#### To do:
From the first line to the last, reproduce the data exactly.

#### The data:
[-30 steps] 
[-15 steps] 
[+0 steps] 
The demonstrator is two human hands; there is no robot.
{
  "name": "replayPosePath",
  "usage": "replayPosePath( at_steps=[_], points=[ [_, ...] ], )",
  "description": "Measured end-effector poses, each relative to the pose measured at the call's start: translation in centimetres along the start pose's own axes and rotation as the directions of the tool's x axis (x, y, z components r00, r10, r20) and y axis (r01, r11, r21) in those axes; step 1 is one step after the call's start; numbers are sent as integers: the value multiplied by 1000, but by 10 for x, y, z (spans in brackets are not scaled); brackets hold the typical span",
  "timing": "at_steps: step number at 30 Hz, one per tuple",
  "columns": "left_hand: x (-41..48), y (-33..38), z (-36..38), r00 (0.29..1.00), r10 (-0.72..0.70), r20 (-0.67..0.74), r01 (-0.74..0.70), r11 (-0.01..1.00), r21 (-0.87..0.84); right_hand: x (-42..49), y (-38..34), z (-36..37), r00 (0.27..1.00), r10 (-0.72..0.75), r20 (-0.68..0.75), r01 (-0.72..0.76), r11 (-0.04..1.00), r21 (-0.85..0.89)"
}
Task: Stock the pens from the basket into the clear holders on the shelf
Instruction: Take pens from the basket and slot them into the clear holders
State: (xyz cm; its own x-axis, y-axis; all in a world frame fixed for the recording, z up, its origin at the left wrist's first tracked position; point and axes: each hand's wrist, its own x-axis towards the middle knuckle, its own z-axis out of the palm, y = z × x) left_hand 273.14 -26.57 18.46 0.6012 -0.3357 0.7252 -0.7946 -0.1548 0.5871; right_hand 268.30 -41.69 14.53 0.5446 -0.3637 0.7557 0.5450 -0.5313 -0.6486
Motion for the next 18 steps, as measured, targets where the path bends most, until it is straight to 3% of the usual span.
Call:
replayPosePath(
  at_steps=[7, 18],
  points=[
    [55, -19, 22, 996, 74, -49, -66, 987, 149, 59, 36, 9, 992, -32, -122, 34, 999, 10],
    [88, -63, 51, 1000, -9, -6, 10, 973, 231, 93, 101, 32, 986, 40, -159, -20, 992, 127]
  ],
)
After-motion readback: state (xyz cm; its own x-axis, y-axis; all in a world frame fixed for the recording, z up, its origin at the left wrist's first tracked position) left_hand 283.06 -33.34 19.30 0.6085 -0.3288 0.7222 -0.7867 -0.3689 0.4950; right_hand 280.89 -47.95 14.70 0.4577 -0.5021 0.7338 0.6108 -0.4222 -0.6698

#### Response:
[-30 steps] 
[-15 steps] 
[+0 steps] 
The demonstrator is two human hands; there is no robot.
{
  "name": "replayPosePath",
  "usage": "replayPosePath( at_steps=[_], points=[ [_, ...] ], )",
  "description": "Measured end-effector poses, each relative to the pose measured at the call's start: translation in centimetres along the start pose's own axes and rotation as the directions of the tool's x axis (x, y, z components r00, r10, r20) and y axis (r01, r11, r21) in those axes; step 1 is one step after the call's start; numbers are sent as integers: the value multiplied by 1000, but by 10 for x, y, z (spans in brackets are not scaled); brackets hold the typical span",
  "timing": "at_steps: step number at 30 Hz, one per tuple",
  "columns": "left_hand: x (-41..48), y (-33..38), z (-36..38), r00 (0.29..1.00), r10 (-0.72..0.70), r20 (-0.67..0.74), r01 (-0.74..0.70), r11 (-0.01..1.00), r21 (-0.87..0.84); right_hand: x (-42..49), y (-38..34), z (-36..37), r00 (0.27..1.00), r10 (-0.72..0.75), r20 (-0.68..0.75), r01 (-0.72..0.76), r11 (-0.04..1.00), r21 (-0.85..0.89)"
}
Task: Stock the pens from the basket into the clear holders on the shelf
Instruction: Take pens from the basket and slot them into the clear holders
State: (xyz cm; its own x-axis, y-axis; all in a world frame fixed for the recording, z up, its origin at the left wrist's first tracked position; point and axes: each hand's wrist, its own x-axis towards the middle knuckle, its own z-axis out of the palm, y = z × x) left_hand 273.14 -26.57 18.46 0.6012 -0.3357 0.7252 -0.7946 -0.1548 0.5871; right_hand 268.30 -41.69 14.53 0.5446 -0.3637 0.7557 0.5450 -0.5313 -0.6486
Motion for the next 18 steps, as measured, targets where the path bends most, until it is straight to 3% of the usual span.
Call:
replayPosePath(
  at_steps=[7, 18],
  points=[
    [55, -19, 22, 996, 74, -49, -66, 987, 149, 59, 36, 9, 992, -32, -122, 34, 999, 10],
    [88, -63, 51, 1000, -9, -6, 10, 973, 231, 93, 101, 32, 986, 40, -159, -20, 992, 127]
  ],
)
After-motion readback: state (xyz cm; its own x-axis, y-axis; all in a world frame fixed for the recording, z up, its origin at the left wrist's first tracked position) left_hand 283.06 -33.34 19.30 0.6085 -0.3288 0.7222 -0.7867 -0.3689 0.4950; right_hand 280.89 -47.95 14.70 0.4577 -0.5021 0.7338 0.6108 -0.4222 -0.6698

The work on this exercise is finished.